I cared for him a great deal too much but the circumstances of
our two lives perhaps excused it. I should like by and by to be
allowed to see Rupert’s sister, with the hope that she might
come in time to look upon me as a friend. I suppose I knew Rupert
more intimately than you knew Michael. There is not any subject
I can pretend to know much about, but I know more about boys than
any other, and one of my grand ambitions for Michael was that
he should form a deep friendship for some one who was worthy of
him. This was slow in coming, for tho’ there were a few
at Eton for whom he had a warm attachment, continued at Oxford
and elsewhere, Rupert was the one great friend of his life. He
has often talked to me about this, sometimes for hours, far into
the night, reappearing to do it after he had gone to bed, and
the last letter I had from him, on the day they died, was largely
about your boy. Rupert treated me quite differently from any other
of my various boys’ friends. They were always polite and
edged away from me, as of a different generation, but he took
for granted that Michael’s friend should be mine also. Michael
knew me and my ways as no other person did, and he was more amused
than words can tell by the way Rupert took me in hand. I shall
never forget the glee with which he told me one day that Rupert
was going to ask me to dinner all alone, and how I hoped Rupert
would, and how he did and also came to me. I was very proud of
his treating me in that way, and Michael knew I liked it, and
I daresay the two of them chuckled over it, for they could both
be very gay tho’ neither was facing life lightly. They were
either wildly gay or very serious as they walked together to Sandford.

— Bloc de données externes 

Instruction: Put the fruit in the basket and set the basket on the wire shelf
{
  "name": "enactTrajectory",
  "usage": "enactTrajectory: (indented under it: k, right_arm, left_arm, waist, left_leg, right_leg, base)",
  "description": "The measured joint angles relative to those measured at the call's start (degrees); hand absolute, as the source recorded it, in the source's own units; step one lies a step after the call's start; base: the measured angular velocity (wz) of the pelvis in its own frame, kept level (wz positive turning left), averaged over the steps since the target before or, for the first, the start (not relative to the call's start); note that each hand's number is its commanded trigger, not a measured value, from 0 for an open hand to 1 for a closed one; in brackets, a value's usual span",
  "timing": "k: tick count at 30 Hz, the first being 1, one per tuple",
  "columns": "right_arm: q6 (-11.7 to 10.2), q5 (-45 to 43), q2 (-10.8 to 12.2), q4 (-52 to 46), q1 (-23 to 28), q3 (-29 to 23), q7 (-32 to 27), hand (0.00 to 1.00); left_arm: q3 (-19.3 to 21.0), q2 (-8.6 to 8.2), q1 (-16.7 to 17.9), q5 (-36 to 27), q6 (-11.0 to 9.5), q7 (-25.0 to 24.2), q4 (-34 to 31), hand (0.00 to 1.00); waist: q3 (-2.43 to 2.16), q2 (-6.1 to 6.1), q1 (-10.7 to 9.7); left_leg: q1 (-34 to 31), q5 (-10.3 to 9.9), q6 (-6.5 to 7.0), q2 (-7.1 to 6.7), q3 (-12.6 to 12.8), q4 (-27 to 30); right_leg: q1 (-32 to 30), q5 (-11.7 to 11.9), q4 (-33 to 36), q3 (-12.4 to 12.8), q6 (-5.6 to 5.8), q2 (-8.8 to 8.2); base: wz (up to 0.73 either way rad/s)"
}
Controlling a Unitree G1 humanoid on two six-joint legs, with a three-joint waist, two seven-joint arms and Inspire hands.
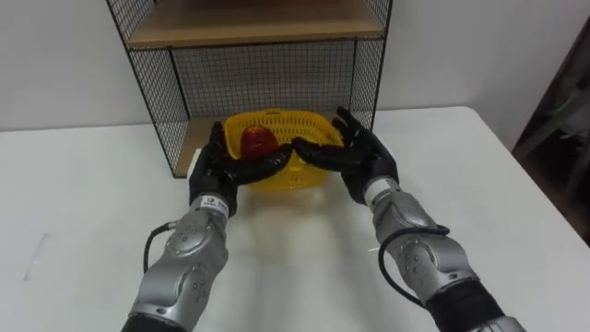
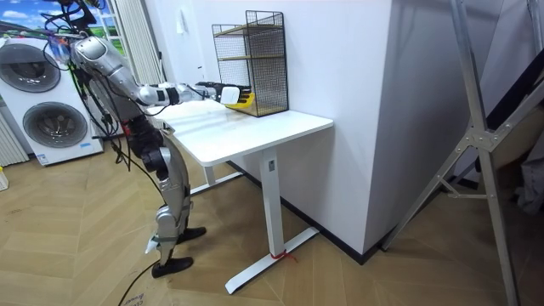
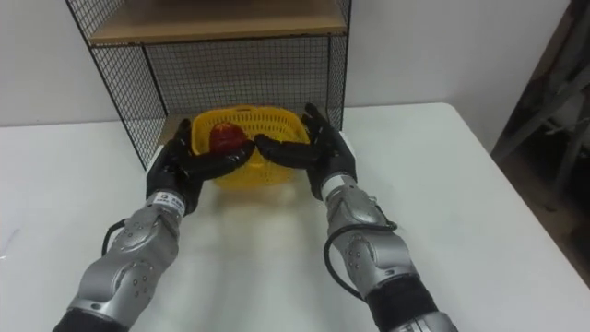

My deep sympathy to Rupert’s mother and his relations.
Yours sincerely,
J. M. Barrie
Rapidement, nous pourrions traduire ainsi ces mots si révélateurs
de la personnalité de Barrie (je les commenterai plus tard,
soucieuse de restituer au plus vite ces éléments
nouveaux) :
Adelphi
Terrace House,
Le 31 mai 1921,
Chère Lady Buxton,
Je viens de lire à l'instant votre très aimable
lettre, mais je n'ai pas cessé de beaucoup penser à
vous depuis le 19 et je me sentais douloureusement triste pour
vous. Je suis heureux que vous ayez une fille. Michael était
un fils et une fille pour moi ; tout ce que j'ai fait ces dix
dernières années n'était rien d'autre qu'être
à la fois un père et une mère pour lui. Je
m'occupais beaucoup trop de lui, mais les circonstances de nos
deux vies, peut-être, peuvent justifier cela. J'aimerais
être, de temps en temps, autorisé à rencontrer
la soeur de Rupert, formulant l'espoir qu'elle pourrait à
la longue me considérer comme un ami. Je pense que je connaissais
Rupert plus intimement que vous ne connaissiez Michael. Il n'y
aucune matière précise sur laquelle je puisse prétendre
être très informé, mais j'en sais plus au
sujet des garçons que n'importe qui d'autre. L'une de mes
grandes ambitions pour Michael était qu'il nouât
une amitié profonde avec un garçon digne de lui.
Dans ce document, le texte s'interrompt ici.